● What needs to be done
Pictures in the data must not be copied, but everything else should be output exactly.

• • • • •

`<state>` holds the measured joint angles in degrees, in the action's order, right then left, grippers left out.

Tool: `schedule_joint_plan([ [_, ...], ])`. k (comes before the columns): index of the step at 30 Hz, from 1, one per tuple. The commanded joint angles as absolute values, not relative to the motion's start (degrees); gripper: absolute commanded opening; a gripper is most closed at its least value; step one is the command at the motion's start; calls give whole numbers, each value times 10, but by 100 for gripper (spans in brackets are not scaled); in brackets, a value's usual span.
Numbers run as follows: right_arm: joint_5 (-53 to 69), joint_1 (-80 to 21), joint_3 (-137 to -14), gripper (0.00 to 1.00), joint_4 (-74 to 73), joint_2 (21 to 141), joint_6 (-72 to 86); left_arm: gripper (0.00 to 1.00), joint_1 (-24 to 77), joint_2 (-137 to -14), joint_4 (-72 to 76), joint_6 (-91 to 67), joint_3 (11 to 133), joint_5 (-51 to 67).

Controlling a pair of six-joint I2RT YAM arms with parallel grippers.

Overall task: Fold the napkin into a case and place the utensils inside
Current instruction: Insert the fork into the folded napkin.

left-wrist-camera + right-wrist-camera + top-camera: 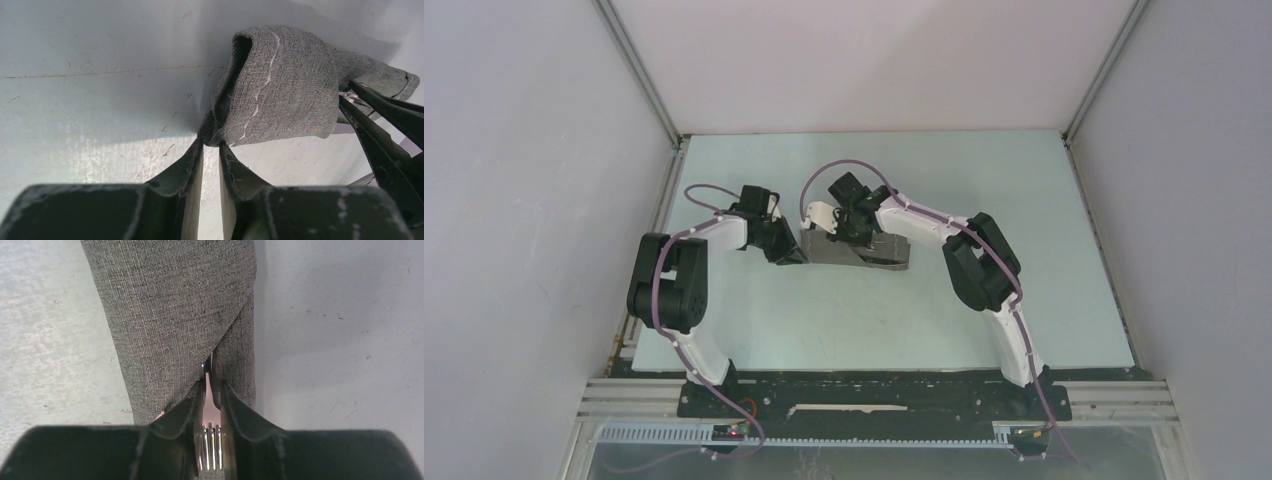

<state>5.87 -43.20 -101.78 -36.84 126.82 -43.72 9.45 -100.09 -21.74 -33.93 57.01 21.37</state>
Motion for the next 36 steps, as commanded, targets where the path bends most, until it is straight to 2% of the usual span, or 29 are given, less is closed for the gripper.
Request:
schedule_joint_plan([
  [1, 28, -429, -1043, 30, -378, 1248, -427, 22, 90, -998, -210, -326, 582, 216],
  [9, -12, -428, -1028, 36, -430, 1188, -411, 22, 90, -988, -207, -328, 577, 217],
  [19, 79, -417, -829, 40, -406, 1051, -409, 22, 90, -983, -201, -331, 576, 228],
  [26, 84, -405, -800, 42, -381, 1067, -416, 21, 91, -983, -200, -331, 575, 233],
  [36, 55, -401, -807, 35, -371, 1102, -424, 21, 91, -989, -197, -332, 576, 236],
])
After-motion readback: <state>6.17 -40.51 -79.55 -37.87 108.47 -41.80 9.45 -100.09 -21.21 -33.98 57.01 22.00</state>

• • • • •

● Response to this exercise
`<state>` holds the measured joint angles in degrees, in the action's order, right then left, grippers left out.

Tool: `schedule_joint_plan([ [_, ...], ])`. k (comes before the columns): index of the step at 30 Hz, from 1, one per tuple. The commanded joint angles as absolute values, not relative to the motion's start (degrees); gripper: absolute commanded opening; a gripper is most closed at its least value; step one is the command at the motion's start; calls give whole numbers, each value times 10, but by 100 for gripper (spans in brackets are not scaled); in brackets, a value's usual span.
Numbers run as follows: right_arm: joint_5 (-53 to 69), joint_1 (-80 to 21), joint_3 (-137 to -14), gripper (0.00 to 1.00), joint_4 (-74 to 73), joint_2 (21 to 141), joint_6 (-72 to 86); left_arm: gripper (0.00 to 1.00), joint_1 (-24 to 77), joint_2 (-137 to -14), joint_4 (-72 to 76), joint_6 (-91 to 67), joint_3 (11 to 133), joint_5 (-51 to 67).

Controlling a pair of six-joint I2RT YAM arms with parallel grippers.

Overall task: Fold the napkin into a case and place the utensils inside
Current instruction: Insert the fork into the folded napkin.

left-wrist-camera + right-wrist-camera + top-camera: 

<state>5.87 -43.20 -101.78 -36.84 126.82 -43.72 9.45 -100.09 -21.74 -33.93 57.01 21.37</state>
Motion for the next 36 steps, as commanded, targets where the path bends most, until it is straight to 2% of the usual span, or 29 are given, less is closed for the gripper.
Request:
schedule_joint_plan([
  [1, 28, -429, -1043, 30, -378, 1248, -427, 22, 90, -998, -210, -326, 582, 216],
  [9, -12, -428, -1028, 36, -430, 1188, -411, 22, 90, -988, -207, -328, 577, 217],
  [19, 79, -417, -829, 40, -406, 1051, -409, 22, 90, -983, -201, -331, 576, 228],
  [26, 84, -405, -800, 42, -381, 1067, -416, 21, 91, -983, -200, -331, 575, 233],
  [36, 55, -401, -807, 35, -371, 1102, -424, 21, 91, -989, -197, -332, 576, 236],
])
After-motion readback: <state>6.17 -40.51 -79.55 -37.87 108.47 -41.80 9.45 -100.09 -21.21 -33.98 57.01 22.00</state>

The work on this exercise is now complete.